• Directions
Copy every line below precisely, leaving nothing out.

------------------------

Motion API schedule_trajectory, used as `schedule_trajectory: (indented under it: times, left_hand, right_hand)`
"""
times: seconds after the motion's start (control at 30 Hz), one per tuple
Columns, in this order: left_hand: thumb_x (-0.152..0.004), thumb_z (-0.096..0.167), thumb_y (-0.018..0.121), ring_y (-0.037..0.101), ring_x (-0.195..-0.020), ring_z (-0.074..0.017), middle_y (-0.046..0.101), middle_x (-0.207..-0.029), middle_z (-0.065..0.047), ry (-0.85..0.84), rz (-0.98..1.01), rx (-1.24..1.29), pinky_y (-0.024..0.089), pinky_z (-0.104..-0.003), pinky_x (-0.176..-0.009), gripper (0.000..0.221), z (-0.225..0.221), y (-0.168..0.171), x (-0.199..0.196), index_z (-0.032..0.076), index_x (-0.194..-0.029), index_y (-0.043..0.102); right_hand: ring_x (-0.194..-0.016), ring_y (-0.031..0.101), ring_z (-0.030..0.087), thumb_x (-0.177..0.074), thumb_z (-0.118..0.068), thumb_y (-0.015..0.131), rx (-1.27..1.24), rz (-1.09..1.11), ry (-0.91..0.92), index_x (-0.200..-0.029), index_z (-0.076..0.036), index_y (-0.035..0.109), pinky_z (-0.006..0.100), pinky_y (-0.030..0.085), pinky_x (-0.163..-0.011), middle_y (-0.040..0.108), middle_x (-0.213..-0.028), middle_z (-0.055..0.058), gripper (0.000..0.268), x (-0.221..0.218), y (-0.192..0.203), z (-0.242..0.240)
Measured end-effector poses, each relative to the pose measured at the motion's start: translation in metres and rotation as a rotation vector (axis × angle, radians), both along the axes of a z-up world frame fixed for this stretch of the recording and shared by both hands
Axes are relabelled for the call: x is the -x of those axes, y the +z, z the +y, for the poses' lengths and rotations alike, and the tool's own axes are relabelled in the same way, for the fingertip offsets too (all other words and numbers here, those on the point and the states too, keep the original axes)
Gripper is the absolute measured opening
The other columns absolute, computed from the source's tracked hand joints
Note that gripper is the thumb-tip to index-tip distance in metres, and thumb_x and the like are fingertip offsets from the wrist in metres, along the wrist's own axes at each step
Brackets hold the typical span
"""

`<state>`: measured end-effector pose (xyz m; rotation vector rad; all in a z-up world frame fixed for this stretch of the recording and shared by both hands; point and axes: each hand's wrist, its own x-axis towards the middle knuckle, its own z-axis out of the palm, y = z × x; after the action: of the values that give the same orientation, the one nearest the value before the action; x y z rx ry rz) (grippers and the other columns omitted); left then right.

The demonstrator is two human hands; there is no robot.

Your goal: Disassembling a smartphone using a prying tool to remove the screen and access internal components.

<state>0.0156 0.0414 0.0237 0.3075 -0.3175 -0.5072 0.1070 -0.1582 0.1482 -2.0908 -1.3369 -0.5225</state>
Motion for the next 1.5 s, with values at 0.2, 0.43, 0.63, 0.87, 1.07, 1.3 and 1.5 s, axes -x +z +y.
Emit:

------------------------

• Task output
Motion API schedule_trajectory, used as `schedule_trajectory: (indented under it: times, left_hand, right_hand)`
"""
times: seconds after the motion's start (control at 30 Hz), one per tuple
Columns, in this order: left_hand: thumb_x (-0.152..0.004), thumb_z (-0.096..0.167), thumb_y (-0.018..0.121), ring_y (-0.037..0.101), ring_x (-0.195..-0.020), ring_z (-0.074..0.017), middle_y (-0.046..0.101), middle_x (-0.207..-0.029), middle_z (-0.065..0.047), ry (-0.85..0.84), rz (-0.98..1.01), rx (-1.24..1.29), pinky_y (-0.024..0.089), pinky_z (-0.104..-0.003), pinky_x (-0.176..-0.009), gripper (0.000..0.221), z (-0.225..0.221), y (-0.168..0.171), x (-0.199..0.196), index_z (-0.032..0.076), index_x (-0.194..-0.029), index_y (-0.043..0.102); right_hand: ring_x (-0.194..-0.016), ring_y (-0.031..0.101), ring_z (-0.030..0.087), thumb_x (-0.177..0.074), thumb_z (-0.118..0.068), thumb_y (-0.015..0.131), rx (-1.27..1.24), rz (-1.09..1.11), ry (-0.91..0.92), index_x (-0.200..-0.029), index_z (-0.076..0.036), index_y (-0.035..0.109), pinky_z (-0.006..0.100), pinky_y (-0.030..0.085), pinky_x (-0.163..-0.011), middle_y (-0.040..0.108), middle_x (-0.213..-0.028), middle_z (-0.055..0.058), gripper (0.000..0.268), x (-0.221..0.218), y (-0.192..0.203), z (-0.242..0.240)
Measured end-effector poses, each relative to the pose measured at the motion's start: translation in metres and rotation as a rotation vector (axis × angle, radians), both along the axes of a z-up world frame fixed for this stretch of the recording and shared by both hands
Axes are relabelled for the call: x is the -x of those axes, y the +z, z the +y, for the poses' lengths and rotations alike, and the tool's own axes are relabelled in the same way, for the fingertip offsets too (all other words and numbers here, those on the point and the states too, keep the original axes)
Gripper is the absolute measured opening
The other columns absolute, computed from the source's tracked hand joints
Note that gripper is the thumb-tip to index-tip distance in metres, and thumb_x and the like are fingertip offsets from the wrist in metres, along the wrist's own axes at each step
Brackets hold the typical span
"""

`<state>`: measured end-effector pose (xyz m; rotation vector rad; all in a z-up world frame fixed for this stretch of the recording and shared by both hands; point and axes: each hand's wrist, its own x-axis towards the middle knuckle, its own z-axis out of the palm, y = z × x; after the action: of the values that give the same orientation, the one nearest the value before the action; x y z rx ry rz) (grippers and the other columns omitted); left then right.

The demonstrator is two human hands; there is no robot.

Your goal: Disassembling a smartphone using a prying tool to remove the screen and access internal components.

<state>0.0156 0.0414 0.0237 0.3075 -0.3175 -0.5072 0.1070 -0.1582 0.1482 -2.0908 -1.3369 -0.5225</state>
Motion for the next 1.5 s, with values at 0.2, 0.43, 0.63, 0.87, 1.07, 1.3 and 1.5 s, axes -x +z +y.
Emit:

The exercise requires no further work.